START DATASET EXCERPTS
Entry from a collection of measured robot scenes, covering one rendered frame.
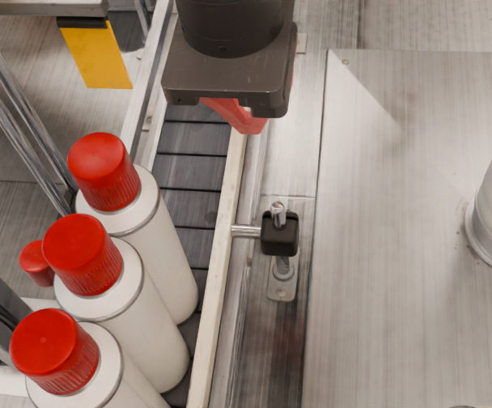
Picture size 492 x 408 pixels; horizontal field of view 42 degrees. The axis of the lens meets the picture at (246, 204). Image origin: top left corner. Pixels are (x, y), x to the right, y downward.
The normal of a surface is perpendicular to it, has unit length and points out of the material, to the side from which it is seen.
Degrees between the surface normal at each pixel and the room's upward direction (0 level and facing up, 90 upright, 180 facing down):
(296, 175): 0
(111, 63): 90
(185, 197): 0
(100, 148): 3
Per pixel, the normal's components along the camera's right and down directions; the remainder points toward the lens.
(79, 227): -0.11, -0.48
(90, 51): -0.12, 0.86
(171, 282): 0.66, 0.61
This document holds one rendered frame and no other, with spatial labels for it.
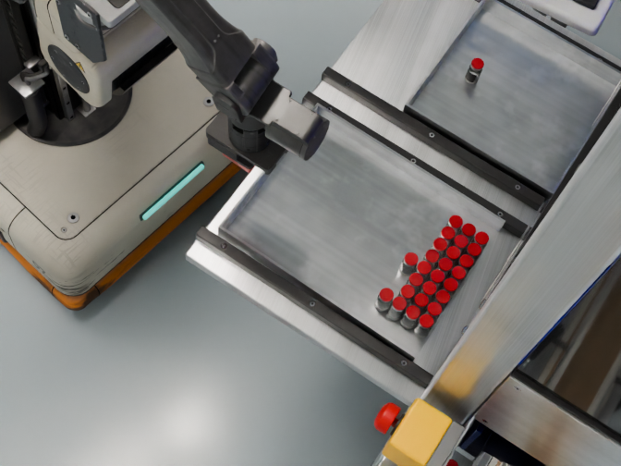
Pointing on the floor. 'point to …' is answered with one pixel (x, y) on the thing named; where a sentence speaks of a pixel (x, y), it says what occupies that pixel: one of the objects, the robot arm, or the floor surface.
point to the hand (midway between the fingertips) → (249, 165)
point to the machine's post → (538, 283)
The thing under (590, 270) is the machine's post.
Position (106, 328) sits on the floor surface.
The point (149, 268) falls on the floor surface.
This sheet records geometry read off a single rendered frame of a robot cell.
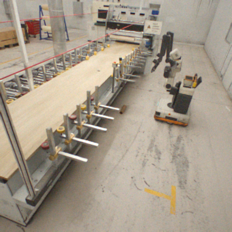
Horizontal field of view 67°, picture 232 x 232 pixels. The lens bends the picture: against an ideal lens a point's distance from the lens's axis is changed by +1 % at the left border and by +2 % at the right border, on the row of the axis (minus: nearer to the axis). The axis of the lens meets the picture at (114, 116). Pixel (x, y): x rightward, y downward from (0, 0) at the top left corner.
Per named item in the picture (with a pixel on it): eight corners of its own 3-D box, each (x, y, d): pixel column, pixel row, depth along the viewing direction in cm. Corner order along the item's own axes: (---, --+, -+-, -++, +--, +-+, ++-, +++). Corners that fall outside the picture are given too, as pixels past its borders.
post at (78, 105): (82, 137, 210) (80, 103, 183) (81, 139, 207) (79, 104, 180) (79, 136, 211) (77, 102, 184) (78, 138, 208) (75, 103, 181)
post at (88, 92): (90, 123, 227) (90, 89, 200) (89, 124, 225) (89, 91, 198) (88, 122, 228) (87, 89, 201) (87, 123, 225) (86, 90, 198)
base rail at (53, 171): (143, 56, 548) (144, 52, 542) (35, 207, 140) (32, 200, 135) (141, 55, 550) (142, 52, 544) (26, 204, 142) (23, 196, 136)
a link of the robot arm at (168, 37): (171, 34, 276) (171, 33, 284) (162, 35, 281) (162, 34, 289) (169, 63, 298) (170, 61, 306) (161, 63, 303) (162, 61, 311)
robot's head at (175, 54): (181, 54, 318) (177, 47, 315) (181, 57, 302) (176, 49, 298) (174, 59, 326) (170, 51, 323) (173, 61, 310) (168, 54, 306)
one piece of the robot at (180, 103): (186, 107, 384) (198, 70, 338) (185, 120, 341) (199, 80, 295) (170, 103, 393) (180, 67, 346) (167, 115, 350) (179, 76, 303)
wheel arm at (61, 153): (88, 161, 157) (87, 158, 155) (86, 164, 154) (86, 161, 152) (46, 149, 166) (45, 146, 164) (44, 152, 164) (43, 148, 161)
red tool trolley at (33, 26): (42, 36, 1002) (39, 20, 957) (34, 38, 940) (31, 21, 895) (34, 35, 1008) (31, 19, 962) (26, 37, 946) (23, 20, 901)
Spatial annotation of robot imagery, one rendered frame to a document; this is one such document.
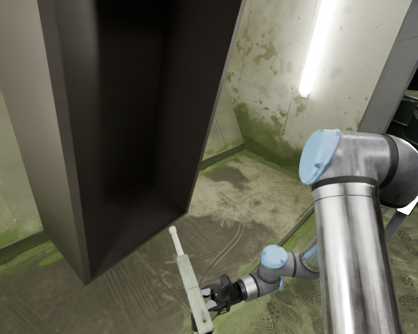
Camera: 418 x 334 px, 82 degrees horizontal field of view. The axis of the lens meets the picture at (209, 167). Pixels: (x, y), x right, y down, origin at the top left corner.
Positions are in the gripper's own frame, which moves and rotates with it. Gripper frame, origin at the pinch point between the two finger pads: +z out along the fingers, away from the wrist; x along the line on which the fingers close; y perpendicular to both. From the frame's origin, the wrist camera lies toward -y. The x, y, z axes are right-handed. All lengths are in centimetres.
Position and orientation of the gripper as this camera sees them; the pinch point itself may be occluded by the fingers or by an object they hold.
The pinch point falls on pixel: (193, 303)
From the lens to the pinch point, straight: 99.6
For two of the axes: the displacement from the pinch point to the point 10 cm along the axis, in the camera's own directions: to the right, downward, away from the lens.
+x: -3.7, -4.9, 7.9
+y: -0.6, 8.6, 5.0
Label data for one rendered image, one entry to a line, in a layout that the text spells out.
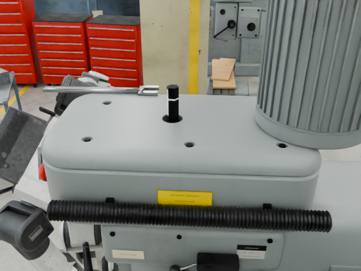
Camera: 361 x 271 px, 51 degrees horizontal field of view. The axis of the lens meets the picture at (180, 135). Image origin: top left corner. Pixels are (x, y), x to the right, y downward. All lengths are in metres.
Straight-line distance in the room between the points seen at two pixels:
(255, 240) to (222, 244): 0.06
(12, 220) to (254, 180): 0.82
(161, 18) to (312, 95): 1.88
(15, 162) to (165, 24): 1.48
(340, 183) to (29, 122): 0.85
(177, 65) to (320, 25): 1.96
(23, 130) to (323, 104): 0.86
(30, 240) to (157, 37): 1.58
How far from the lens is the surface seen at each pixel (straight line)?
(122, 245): 0.73
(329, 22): 0.57
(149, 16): 2.42
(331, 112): 0.61
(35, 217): 1.20
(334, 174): 0.83
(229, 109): 0.74
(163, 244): 0.72
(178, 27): 2.41
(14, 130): 1.21
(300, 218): 0.63
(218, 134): 0.65
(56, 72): 5.96
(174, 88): 0.66
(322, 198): 0.76
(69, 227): 1.70
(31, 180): 1.19
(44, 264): 1.32
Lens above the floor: 2.20
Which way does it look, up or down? 29 degrees down
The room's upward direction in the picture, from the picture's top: straight up
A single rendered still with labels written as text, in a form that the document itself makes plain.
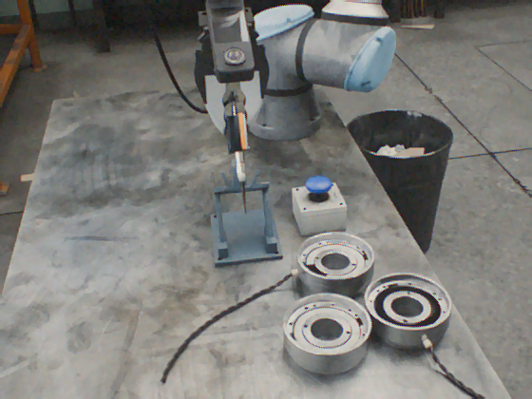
END DATASET EXCERPTS
Collect every line above that contains the word "robot".

RESPONSE FOR THIS EXERCISE ->
Entry from a collection of measured robot scenes, covering one rendered frame.
Pointing on the floor. 'point to …' is answered with one pixel (x, y) on the thing named; where a sentence speaks of a pixel (x, y), it says what occupies that pixel: one of the objects, the robot arm, or the floor surface.
This sheet records geometry read off a single rendered frame of a robot cell.
a link of the robot arm at (168, 37): (171, 34, 276) (171, 33, 284) (162, 35, 281) (162, 34, 289) (169, 63, 298) (170, 61, 306) (161, 63, 303) (162, 61, 311)
robot's head at (175, 54): (181, 54, 318) (177, 47, 315) (181, 57, 302) (176, 49, 298) (174, 59, 326) (170, 51, 323) (173, 61, 310) (168, 54, 306)
one piece of the robot at (180, 103): (186, 107, 384) (198, 70, 338) (185, 120, 341) (199, 80, 295) (170, 103, 393) (180, 67, 346) (167, 115, 350) (179, 76, 303)
Spatial annotation of robot imagery, one rendered frame to a document; this is one such document.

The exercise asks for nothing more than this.